## WHAT THE EXERCISE ASKS
Return every line below as is, leaving out the pictures.

## GIVEN INFORMATION
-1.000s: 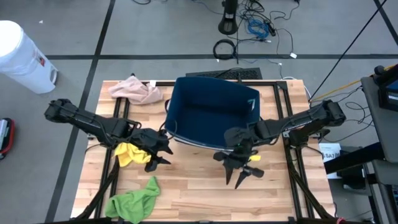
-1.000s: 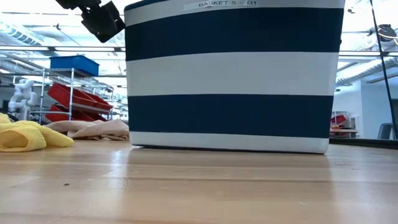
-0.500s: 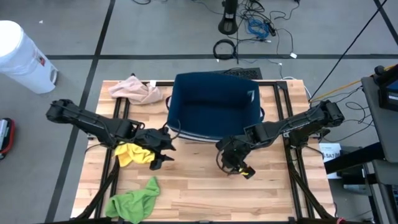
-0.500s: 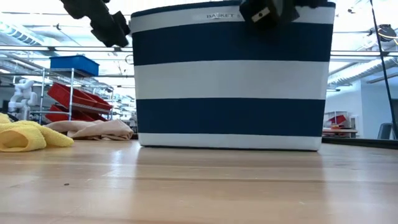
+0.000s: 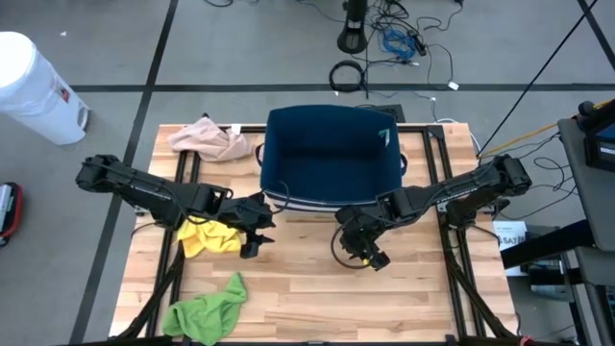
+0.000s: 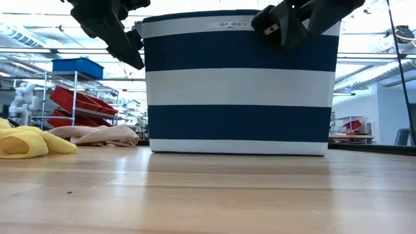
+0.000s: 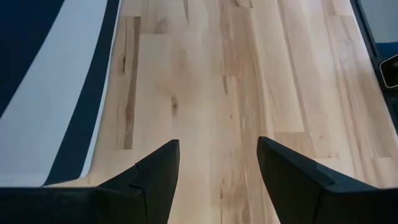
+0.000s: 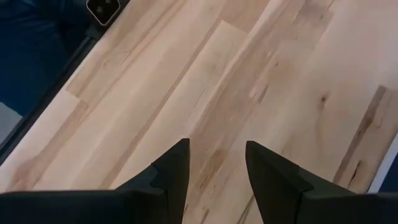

## EXERCISE ANSWER
-1.000s: 
-1.000s: 
-0.500s: 
-0.500s: 
+0.000s: 
+0.000s: 
+0.000s: 
+0.000s: 

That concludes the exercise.